# Exercise brief
Copy out all lines of the listing below that hold "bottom".

# The data

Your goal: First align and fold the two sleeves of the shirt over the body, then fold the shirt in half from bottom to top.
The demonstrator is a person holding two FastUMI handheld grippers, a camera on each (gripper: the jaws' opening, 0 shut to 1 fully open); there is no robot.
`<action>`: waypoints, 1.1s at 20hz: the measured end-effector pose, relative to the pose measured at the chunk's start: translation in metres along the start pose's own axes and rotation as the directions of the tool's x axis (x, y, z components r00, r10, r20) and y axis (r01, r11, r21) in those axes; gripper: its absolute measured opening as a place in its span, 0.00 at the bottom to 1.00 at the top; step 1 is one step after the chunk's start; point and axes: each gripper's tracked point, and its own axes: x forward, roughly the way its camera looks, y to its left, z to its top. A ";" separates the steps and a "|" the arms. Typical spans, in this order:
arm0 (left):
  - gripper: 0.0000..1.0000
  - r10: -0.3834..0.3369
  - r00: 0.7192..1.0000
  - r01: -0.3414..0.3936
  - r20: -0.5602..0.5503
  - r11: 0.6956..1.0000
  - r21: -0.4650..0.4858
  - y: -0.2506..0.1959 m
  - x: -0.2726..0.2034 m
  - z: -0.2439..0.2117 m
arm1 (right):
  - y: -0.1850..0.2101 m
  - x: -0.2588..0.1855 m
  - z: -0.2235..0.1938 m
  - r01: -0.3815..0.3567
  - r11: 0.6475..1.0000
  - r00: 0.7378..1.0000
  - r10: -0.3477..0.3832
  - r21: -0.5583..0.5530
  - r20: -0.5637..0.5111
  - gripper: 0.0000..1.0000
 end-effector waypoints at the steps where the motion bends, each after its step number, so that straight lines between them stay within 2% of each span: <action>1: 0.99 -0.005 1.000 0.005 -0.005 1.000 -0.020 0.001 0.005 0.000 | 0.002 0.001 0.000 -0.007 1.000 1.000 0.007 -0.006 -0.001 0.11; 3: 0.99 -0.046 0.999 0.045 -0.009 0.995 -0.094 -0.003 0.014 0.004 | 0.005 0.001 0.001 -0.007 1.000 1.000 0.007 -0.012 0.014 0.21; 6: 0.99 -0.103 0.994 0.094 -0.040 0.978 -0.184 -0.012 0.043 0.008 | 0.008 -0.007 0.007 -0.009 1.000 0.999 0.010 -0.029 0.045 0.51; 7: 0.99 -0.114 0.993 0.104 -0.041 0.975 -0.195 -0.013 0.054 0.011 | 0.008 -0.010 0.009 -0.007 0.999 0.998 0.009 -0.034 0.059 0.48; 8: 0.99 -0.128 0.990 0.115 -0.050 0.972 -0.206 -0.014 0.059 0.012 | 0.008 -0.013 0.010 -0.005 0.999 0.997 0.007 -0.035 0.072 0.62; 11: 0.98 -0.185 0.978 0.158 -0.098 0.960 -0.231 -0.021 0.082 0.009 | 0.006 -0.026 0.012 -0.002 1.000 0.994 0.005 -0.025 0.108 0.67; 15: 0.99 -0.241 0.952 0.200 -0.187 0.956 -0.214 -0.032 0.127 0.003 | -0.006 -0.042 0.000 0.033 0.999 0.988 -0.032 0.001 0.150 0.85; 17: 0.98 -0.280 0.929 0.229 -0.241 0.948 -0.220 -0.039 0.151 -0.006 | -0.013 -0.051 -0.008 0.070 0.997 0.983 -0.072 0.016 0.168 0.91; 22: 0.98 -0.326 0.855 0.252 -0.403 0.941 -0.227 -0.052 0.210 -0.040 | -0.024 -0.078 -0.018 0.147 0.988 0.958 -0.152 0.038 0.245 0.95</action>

# Answer space
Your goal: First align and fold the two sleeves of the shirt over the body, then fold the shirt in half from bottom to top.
`<action>`: waypoints, 1.1s at 20hz: the measured end-effector pose, relative to the pose measured at the chunk's start: translation in metres along the start pose's own axes and rotation as the directions of the tool's x axis (x, y, z components r00, r10, r20) and y axis (r01, r11, r21) in those axes; gripper: its absolute measured opening as a place in its span, 0.00 at the bottom to 1.00 at the top; step 1 is one step after the chunk's start; point and axes: each gripper's tracked point, and its own axes: x forward, roughly the way its camera looks, y to its left, z to its top. A ";" separates the steps and a "|" the arms. Typical spans, in this order:

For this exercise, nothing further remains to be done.